-- Opening Marker --

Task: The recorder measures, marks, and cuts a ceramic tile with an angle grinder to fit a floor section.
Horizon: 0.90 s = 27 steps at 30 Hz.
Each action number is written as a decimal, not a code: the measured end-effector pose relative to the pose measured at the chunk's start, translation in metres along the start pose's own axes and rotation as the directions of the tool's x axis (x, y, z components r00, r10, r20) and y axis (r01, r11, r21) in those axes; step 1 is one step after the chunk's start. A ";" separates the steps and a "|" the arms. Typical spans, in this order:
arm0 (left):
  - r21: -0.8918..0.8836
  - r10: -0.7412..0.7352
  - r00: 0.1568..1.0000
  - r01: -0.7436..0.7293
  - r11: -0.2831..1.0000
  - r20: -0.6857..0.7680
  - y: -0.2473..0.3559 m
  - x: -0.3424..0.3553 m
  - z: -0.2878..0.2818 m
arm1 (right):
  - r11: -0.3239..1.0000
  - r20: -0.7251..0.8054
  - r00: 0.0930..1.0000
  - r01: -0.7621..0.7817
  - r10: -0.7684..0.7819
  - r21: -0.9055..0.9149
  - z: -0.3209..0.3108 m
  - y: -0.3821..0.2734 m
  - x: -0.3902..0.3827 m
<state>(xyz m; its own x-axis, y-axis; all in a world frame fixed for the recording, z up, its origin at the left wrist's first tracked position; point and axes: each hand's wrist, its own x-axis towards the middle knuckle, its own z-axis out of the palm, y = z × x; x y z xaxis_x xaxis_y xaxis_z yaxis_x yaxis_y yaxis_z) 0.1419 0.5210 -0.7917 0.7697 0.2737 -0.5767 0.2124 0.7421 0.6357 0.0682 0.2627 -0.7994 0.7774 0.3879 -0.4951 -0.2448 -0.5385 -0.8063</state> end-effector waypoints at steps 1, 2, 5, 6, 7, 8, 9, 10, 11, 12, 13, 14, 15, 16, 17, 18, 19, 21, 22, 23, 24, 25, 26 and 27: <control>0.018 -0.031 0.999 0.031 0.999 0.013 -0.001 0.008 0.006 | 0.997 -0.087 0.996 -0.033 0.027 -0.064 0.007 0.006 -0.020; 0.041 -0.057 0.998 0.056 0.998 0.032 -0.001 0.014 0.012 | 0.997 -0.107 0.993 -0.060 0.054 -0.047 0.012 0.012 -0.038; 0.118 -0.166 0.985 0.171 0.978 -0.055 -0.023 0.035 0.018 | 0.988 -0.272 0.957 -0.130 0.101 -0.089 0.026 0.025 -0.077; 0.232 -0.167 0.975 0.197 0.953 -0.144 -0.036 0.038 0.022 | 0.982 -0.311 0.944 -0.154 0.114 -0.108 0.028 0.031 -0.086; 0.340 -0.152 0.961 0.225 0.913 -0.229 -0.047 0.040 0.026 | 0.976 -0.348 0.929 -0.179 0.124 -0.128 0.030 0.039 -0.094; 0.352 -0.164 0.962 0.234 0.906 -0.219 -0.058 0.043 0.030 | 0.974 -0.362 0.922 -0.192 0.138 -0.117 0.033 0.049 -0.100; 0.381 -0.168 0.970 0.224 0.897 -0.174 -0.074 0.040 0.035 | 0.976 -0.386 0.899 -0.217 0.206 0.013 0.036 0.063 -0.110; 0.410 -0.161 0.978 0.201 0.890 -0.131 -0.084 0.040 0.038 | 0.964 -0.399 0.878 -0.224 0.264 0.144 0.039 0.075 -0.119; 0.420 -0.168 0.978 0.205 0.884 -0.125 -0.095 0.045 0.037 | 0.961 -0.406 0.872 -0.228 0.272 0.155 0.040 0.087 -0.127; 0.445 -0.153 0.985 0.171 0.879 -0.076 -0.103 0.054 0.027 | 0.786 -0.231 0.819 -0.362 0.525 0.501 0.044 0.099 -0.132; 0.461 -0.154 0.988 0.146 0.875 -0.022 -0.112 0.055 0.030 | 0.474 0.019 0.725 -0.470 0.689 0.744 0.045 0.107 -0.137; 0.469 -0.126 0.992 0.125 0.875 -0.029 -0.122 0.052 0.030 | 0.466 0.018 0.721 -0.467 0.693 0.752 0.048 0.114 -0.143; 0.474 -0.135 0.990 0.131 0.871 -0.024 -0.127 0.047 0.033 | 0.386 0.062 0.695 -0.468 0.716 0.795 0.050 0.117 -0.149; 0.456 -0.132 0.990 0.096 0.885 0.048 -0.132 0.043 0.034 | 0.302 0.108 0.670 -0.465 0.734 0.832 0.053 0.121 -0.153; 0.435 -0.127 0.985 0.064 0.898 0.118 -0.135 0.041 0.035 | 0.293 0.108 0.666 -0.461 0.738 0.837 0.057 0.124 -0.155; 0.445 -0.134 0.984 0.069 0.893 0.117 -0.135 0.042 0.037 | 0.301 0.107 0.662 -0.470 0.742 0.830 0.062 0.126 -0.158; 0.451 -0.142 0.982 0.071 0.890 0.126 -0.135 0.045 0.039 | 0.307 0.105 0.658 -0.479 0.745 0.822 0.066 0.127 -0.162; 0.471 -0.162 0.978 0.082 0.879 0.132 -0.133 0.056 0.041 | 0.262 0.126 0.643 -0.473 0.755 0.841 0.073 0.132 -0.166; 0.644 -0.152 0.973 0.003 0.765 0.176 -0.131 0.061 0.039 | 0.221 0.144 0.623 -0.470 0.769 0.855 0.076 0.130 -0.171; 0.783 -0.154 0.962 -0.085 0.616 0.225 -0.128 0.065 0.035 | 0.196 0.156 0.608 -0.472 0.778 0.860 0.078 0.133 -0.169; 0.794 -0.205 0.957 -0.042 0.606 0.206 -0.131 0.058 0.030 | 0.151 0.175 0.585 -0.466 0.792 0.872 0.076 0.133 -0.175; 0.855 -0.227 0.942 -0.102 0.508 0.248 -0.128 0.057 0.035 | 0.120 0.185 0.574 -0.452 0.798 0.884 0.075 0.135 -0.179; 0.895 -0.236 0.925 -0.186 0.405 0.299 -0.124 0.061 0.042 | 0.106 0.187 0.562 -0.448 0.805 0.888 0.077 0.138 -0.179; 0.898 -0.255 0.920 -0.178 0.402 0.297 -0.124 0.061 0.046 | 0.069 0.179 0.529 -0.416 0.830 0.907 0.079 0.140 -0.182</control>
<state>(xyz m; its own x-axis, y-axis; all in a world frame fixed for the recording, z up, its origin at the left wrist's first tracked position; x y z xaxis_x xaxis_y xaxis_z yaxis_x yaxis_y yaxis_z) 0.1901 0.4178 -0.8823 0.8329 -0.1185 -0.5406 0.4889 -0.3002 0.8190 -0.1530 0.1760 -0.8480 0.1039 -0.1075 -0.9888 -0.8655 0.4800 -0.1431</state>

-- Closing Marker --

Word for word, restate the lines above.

Task: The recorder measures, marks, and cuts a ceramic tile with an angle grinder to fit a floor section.
Horizon: 0.90 s = 27 steps at 30 Hz.
Each action number is written as a decimal, not a code: the measured end-effector pose relative to the pose measured at the chunk's start, translation in metres along the start pose's own axes and rotation as the directions of the tool's x axis (x, y, z components r00, r10, r20) and y axis (r01, r11, r21) in those axes; step 1 is one step after the chunk's start. A ";" separates the steps and a "|" the arms. Typical spans, in this order:
arm0 (left):
  - r21: -0.8918..0.8836
  - r10: -0.7412..0.7352
  - r00: 0.1568..1.0000
  - r01: -0.7436..0.7293
  - r11: -0.2831..1.0000
  - r20: -0.6857..0.7680
  - y: -0.2473..0.3559 m
  - x: -0.3424..0.3553 m
  - z: -0.2878..0.2818 m
arm1 (right):
  - r11: -0.3239..1.0000
  - r20: -0.7251..0.8054
  - r00: 0.0930..1.0000
  - r01: -0.7621..0.7817
  - r10: -0.7684..0.7819
  - r21: -0.9055..0.9149
  - z: -0.3209..0.3108 m
  - y: -0.3821..0.2734 m
  - x: -0.3902..0.3827 m
<state>(xyz m; its own x-axis, y-axis; all in a world frame fixed for the recording, z up, its origin at the left wrist's first tracked position; point and axes: each hand's wrist, its own x-axis towards the middle knuckle, its own z-axis out of the palm, y = z × x; x y z xaxis_x xaxis_y xaxis_z yaxis_x yaxis_y yaxis_z) 0.1419 0.5210 -0.7917 0.7697 0.2737 -0.5767 0.2124 0.7421 0.6357 0.0682 0.2627 -0.7994 0.7774 0.3879 -0.4951 -0.2448 -0.5385 -0.8063</state> end-effector waypoints at steps 1, 2, 5, 6, 7, 8, 9, 10, 11, 12, 13, 14, 15, 16, 17, 18, 19, 21, 22, 23, 24, 25, 26 and 27: <control>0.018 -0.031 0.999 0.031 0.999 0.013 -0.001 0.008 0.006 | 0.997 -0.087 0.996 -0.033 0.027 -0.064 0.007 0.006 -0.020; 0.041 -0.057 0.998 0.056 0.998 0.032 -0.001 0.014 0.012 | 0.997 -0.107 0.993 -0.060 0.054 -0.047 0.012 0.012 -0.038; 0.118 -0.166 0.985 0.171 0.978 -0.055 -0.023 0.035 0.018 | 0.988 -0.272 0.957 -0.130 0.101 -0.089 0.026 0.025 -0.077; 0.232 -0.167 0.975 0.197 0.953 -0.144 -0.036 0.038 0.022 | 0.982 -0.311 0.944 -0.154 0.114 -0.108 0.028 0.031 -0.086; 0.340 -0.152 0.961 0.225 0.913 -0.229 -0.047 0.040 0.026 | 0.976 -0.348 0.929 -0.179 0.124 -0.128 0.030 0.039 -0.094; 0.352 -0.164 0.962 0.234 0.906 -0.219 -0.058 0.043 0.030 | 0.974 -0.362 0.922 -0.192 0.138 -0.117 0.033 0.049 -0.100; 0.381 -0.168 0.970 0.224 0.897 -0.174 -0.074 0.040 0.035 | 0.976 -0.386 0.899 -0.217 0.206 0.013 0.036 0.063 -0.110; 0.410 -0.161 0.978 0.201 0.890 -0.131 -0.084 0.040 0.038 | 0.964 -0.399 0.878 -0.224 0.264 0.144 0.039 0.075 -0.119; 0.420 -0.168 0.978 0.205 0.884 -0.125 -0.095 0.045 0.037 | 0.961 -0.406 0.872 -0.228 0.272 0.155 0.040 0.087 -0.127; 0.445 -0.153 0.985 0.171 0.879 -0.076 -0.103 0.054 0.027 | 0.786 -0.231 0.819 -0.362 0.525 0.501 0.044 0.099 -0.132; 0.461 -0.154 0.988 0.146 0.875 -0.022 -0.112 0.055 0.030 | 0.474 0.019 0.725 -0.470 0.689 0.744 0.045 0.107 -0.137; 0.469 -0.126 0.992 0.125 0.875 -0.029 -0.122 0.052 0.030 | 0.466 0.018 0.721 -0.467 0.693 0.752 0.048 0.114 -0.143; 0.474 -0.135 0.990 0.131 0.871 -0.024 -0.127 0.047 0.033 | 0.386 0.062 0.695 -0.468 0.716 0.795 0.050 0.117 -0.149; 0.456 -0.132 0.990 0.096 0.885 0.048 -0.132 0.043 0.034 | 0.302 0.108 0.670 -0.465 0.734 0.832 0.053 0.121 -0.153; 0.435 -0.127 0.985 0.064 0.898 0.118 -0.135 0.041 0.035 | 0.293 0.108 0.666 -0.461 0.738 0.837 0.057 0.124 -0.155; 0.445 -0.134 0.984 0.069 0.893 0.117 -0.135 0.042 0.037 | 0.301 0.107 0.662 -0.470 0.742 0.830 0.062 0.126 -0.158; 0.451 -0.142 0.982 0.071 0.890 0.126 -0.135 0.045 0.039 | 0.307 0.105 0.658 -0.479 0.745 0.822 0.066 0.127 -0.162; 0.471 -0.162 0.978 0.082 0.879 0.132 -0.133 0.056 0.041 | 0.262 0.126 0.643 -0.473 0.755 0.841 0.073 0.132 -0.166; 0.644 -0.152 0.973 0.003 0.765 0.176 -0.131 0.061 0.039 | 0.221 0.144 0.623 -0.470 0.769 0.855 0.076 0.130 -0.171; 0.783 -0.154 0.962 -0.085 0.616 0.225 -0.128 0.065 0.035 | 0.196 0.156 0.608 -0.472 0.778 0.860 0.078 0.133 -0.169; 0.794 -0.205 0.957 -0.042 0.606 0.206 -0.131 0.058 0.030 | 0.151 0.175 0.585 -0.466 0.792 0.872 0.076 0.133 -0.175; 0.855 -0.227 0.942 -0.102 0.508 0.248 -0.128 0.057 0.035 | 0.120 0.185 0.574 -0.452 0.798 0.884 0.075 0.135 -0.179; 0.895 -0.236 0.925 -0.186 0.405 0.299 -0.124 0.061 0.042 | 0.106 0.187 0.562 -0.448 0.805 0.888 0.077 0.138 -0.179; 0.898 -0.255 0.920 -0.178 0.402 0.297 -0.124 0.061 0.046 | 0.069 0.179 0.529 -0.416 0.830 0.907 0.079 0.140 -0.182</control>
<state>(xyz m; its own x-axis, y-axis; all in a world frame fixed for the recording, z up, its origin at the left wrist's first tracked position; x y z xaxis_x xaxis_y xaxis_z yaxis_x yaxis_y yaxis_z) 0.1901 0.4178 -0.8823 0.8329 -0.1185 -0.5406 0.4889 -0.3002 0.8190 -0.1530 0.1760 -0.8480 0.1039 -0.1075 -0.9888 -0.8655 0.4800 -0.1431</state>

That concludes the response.